Illinois Central R. Co. v. Bosworth - 133 U.S. 92 (1890)
U.S. Supreme Court
Illinois Central R. Co. v. Bosworth, 133 U.S. 92 (1890)
Illinois Central R. Co. v. Bosworth
Argued November 11-12, 1889
Decided January 20, 1890
133 U.S. 92
ERROR TO THE CIRCUIT COURT OF THE UNITED
STATES FOR THE EASTERN DISTRICT OF LOUISIANA
A condemnation under the confiscation Act of July 17, 1862, 12 Stat. 589, of real estate owned in fee by a person who had participated in the rebellion, and a sale under the decree, left the remainder, after the expiration of the confiscated life estate, so vested in him that he could dispose of it after receiving a full pardon from the President.

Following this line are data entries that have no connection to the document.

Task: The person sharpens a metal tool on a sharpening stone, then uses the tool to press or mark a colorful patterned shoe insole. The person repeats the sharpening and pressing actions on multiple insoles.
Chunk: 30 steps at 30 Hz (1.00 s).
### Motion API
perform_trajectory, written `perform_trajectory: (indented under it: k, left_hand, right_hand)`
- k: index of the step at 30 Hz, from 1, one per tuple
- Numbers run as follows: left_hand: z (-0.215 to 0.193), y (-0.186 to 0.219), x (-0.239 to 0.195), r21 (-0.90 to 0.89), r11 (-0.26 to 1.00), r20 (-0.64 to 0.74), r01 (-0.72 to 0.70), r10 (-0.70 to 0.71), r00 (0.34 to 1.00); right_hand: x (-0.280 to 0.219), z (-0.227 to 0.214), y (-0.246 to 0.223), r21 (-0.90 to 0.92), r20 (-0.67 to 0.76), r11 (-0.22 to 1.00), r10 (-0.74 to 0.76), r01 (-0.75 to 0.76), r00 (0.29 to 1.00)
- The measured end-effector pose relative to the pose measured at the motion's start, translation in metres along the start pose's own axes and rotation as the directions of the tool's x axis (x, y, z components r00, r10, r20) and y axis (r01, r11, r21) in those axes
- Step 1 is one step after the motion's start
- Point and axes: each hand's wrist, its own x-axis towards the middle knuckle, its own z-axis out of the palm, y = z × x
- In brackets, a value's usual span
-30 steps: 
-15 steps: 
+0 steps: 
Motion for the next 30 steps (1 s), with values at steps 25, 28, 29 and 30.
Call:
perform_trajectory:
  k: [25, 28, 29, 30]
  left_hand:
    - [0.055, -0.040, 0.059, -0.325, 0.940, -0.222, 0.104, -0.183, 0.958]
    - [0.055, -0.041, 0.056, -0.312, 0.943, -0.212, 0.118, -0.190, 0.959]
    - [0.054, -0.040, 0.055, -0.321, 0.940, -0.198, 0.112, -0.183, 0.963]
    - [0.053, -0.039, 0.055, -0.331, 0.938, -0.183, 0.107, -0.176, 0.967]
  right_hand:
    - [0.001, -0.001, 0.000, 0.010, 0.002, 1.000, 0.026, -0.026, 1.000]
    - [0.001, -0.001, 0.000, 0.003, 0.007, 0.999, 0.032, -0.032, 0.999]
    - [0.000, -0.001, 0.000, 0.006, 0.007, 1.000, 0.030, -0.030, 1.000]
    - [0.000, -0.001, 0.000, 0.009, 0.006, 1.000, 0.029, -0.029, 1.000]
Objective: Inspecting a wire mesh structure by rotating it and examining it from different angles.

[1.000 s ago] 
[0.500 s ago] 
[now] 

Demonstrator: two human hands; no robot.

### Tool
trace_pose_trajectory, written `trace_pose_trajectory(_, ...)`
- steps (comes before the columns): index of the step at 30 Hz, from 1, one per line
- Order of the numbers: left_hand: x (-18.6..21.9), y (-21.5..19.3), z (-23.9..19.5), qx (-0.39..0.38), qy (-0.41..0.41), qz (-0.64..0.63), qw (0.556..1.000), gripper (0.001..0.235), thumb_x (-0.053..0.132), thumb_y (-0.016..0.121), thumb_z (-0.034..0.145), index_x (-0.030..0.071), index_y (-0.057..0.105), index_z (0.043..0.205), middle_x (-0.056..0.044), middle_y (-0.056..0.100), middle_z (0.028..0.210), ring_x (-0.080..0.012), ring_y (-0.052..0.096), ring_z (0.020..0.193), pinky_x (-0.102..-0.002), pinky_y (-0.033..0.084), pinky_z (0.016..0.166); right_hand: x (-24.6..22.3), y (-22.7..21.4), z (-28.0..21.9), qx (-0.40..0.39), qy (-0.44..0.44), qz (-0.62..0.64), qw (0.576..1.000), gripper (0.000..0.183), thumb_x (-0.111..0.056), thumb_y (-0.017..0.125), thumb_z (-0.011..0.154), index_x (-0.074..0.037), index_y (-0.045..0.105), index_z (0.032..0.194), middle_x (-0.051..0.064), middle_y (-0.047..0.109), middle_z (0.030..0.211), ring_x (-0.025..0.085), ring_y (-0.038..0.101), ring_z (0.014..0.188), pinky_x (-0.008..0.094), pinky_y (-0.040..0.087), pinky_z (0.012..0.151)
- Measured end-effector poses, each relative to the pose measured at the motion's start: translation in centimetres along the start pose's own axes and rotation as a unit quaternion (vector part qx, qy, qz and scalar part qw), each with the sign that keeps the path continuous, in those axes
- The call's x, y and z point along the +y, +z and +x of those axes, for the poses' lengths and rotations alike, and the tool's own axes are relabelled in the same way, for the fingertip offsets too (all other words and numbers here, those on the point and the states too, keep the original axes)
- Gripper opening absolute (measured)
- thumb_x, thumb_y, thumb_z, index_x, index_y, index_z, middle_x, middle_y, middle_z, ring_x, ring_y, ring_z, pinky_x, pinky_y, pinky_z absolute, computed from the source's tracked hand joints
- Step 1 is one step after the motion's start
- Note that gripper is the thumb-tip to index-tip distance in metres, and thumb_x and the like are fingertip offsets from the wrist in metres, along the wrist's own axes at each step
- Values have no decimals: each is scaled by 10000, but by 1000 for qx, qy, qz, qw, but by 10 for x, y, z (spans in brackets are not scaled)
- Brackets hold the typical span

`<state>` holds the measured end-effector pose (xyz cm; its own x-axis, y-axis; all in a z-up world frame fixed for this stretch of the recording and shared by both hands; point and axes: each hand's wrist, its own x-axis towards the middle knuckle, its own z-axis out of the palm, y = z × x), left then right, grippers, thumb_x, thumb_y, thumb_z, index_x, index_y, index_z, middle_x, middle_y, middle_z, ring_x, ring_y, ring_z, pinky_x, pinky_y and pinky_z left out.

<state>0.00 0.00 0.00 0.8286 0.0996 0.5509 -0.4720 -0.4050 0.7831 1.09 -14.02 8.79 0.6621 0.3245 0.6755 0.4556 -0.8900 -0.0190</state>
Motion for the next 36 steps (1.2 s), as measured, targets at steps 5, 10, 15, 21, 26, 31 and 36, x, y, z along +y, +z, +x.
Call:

This was an action brought by Millard Bosworth and Charles H. Bosworth, only surviving children of A. W. Bosworth, deceased, to recover possession of one undivided sixth part of a certain tract of land in New Orleans which formerly belonged to their said father. The petition states that, the latter having taken part in the war of the Rebellion, and done acts which made him liable to the penalties of the confiscation Act of July 17, 1862, the said one-sixth part of said land was seized, condemned, and sold under said act, and purchased by one Burbank in May, 1865; that the said A. W. Bosworth died on the 11th day of October, 1885, and that the plaintiffs, upon his death, became the owners in fee simple of the said one-sixth part of said property, of which the defendant the Illinois Central Railroad Company was in possession.